Contribution of AMPK and mTOR pathway to STF-118804 effect.

Figure 4: Contribution of AMPK and mTOR pathway to STF-118804 effect. (A) Cells were treated with different concentration of the AMPK activator A769662 and its effect on cell viability was accessed after 72 h by MTT assay. (B and C) Cells were treated with either A769662 (50 μM for SU86.86 and 25 μM PaTu8688t), STF-118804 (6.125 nM for PaTu8688t and 50 nM for SU86.86) and rapamycin (200 nM for PaTu8688t and 500 nM for Su86.86) alone or in combination and assayed 72h after for cell viability by MTT assay. (D and E) Cells were treated with either A769662 (50 μM), STF-118804 (25 nM for PaTu8988 and 100 nM for Su86.86) and rapamycin (200 nM for PaTu8988t and 500 nM for SU86.86) alone or in combination and assayed for 48h and protein phosphorylation was detected by immunoblotting. (F and G) quantification of immunoblotting. Values are mean ± SEM of at least three independent experiments performed at least in triplicates. * indicates p < 0.05 for combination compared to each drug alone. # indicates p < 0.05 compared to control group.

NMN and nicotinic acid (NA) block the effect of STF-118804 on cell viability and on the AMPK and mTOR pathways

As discussed before, NAMPT is the rate-limiting enzyme responsible for the conversion of nicotinamide into NMN, which will then be converted into NAD by NMN adenylyl transferase (NMNAT) proteins in the salvage pathway. It is widely known that treatment of cells with NMN leads to an increase in NAD levels. We observed that addition of NMN blocked the effect of STF on cell viability and growth for both PaTu8988t and Panc-1 cells, using both the MTT and trypan blue exclusion assays (Figure 5A-5D). We also tested the effect of NA, a precursor of NAD in the NAD salvage pathway via the enzyme nicotinate phosphoribosyltransferase domain containing 1. Addition of NA to cells also blocked the effect of STF on cell viability (Figure 5A and 5B). To confirm that NMN regulates the effect of STF on phosphorylation status of targeted proteins, we treated cells with STF in the presence and absence of pre-incubation with NMN and measured its effects on the AMPK and mTOR pathways. Consistent with the results on the cell viability experiments, the effect of STF on the AMPK and mTOR pathway was also reversed by NMN (Figure 5E and 5F). This clearly demonstrates that the effects of STF are mediated by its effects on NAD metabolism and may be linked to metabolic collapse caused by this drug.

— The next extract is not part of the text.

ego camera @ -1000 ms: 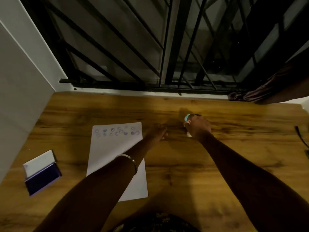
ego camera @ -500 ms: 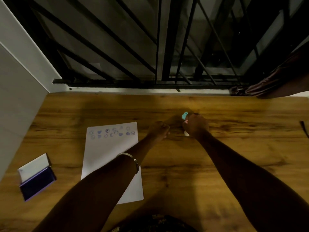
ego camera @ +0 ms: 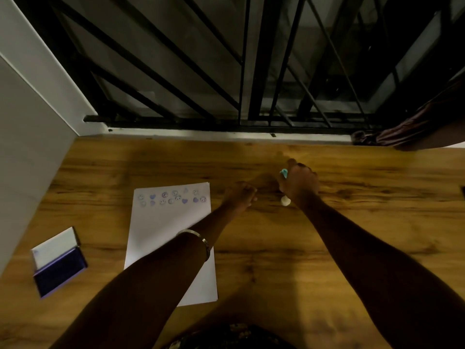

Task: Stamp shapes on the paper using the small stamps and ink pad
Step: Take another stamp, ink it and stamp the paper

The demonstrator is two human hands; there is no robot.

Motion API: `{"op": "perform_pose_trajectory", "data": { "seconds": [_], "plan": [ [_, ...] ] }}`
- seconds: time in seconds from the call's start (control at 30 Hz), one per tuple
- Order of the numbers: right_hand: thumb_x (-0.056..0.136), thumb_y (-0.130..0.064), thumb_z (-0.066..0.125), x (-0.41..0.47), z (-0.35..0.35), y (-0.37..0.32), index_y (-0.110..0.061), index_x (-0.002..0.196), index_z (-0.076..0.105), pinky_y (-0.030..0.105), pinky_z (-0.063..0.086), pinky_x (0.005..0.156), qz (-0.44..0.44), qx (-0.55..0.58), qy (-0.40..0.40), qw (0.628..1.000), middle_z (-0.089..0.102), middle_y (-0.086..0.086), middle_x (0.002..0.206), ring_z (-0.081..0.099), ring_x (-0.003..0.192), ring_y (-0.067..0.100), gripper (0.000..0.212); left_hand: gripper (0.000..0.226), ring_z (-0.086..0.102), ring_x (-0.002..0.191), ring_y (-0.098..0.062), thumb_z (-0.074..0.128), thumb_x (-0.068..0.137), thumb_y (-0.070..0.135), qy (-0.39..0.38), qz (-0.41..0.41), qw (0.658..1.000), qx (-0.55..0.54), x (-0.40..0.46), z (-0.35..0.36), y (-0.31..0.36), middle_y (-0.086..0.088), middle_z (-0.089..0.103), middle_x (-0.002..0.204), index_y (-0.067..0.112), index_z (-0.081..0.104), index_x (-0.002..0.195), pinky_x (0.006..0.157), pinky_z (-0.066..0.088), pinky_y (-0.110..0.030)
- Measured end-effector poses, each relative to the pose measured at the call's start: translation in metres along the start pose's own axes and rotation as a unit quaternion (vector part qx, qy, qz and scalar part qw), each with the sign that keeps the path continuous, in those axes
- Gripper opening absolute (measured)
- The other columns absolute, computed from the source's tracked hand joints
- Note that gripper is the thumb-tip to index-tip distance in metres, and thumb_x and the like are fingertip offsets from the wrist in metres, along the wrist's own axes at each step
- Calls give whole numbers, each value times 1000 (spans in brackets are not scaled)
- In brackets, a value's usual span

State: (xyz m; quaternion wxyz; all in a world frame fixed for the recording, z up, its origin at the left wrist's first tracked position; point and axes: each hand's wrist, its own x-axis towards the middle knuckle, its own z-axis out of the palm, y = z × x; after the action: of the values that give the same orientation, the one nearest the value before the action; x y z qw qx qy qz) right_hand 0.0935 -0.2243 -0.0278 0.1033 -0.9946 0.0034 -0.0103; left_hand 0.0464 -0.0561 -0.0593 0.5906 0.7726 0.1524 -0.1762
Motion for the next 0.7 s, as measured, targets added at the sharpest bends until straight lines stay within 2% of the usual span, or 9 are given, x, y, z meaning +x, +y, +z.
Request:
{"op": "perform_pose_trajectory", "data": {
  "seconds": [0.17,0.3,0.4,0.5,0.57,0.63,0.7],
  "plan": [
    [91,-30,56,9,5,-5,-14,107,60,39,52,81,-14,-46,-13,999,69,11,98,64,91,29,23,21,57,64,-4,51,98,24,13,1,1000,-8,4,-3,0,5,64,79,10,63,107,58,45,-15],
    [94,-31,53,8,4,-10,-12,104,62,37,53,78,-44,-52,17,998,69,10,93,64,85,26,23,23,58,66,-4,52,97,23,13,-14,999,-26,4,-8,2,5,64,82,8,62,110,53,46,-11],
    [96,-35,47,4,0,-19,-14,102,61,39,51,80,-81,-18,30,996,67,8,90,62,83,25,27,28,59,65,-5,53,97,24,22,-61,993,-98,2,-13,10,4,66,85,7,60,119,52,48,-14],
    [95,-36,46,-3,-6,-36,-14,101,64,34,47,75,-113,35,21,993,69,8,90,62,80,25,29,31,60,71,-9,48,99,21,23,-92,979,-179,-2,-20,18,-5,65,110,12,55,128,60,47,-23],
    [93,-37,52,-8,-10,-50,-15,102,67,33,51,73,-119,96,1,988,71,8,91,65,81,25,28,31,61,75,-11,44,101,19,22,-97,969,-228,-9,-26,22,-9,63,119,12,53,130,64,48,-25],
    [90,-35,58,-16,-11,-66,-15,101,68,28,48,68,-127,147,-15,981,73,8,90,67,81,24,24,30,62,77,-12,45,100,18,25,-97,961,-259,-16,-35,22,-10,63,119,11,55,127,68,51,-26],
    [89,-33,59,-25,-9,-84,-17,98,67,24,45,63,-145,174,-38,973,73,5,89,67,79,21,20,24,63,76,-12,52,98,17,28,-80,955,-285,-25,-47,18,-8,66,109,9,59,119,68,52,-27]
  ]
}}
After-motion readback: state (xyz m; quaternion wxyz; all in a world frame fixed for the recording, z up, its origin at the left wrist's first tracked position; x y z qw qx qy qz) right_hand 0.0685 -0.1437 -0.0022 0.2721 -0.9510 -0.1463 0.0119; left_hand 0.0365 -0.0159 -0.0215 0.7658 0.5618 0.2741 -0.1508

NMN and NA block the effect of STF-118804 on cell viability and on the activation of the AMPK pathway.

Figure 5: NMN and NA block the effect of STF-118804 on cell viability and on the activation of the AMPK pathway. (A and B) Cells were treated with vehicle, 25 μM NMN or 25 μM NA for 6 hours before addition of 25 nM STF-118804, and viability was measured 72 hours after treatment by MTT assay. (C and D) Cells were treated with vehicle or 25 μM NMN for 6 hours before addition of 25 nM of STF-118804, and viability was determined 72 hours after treatment by Trypan blue exclusion assay. (E and F) Panc-1 cells were treated with vehicle or 25 μM NMN for 6 hours before addition of 25 nM STF-118804 for 48 hours. Expression of phosphorylated proteins was analysed by immunoblotting and quantified. Values are mean ± SEM of at least three independent experiments performed in triplicates. * indicates p< 0.05 compared to control group.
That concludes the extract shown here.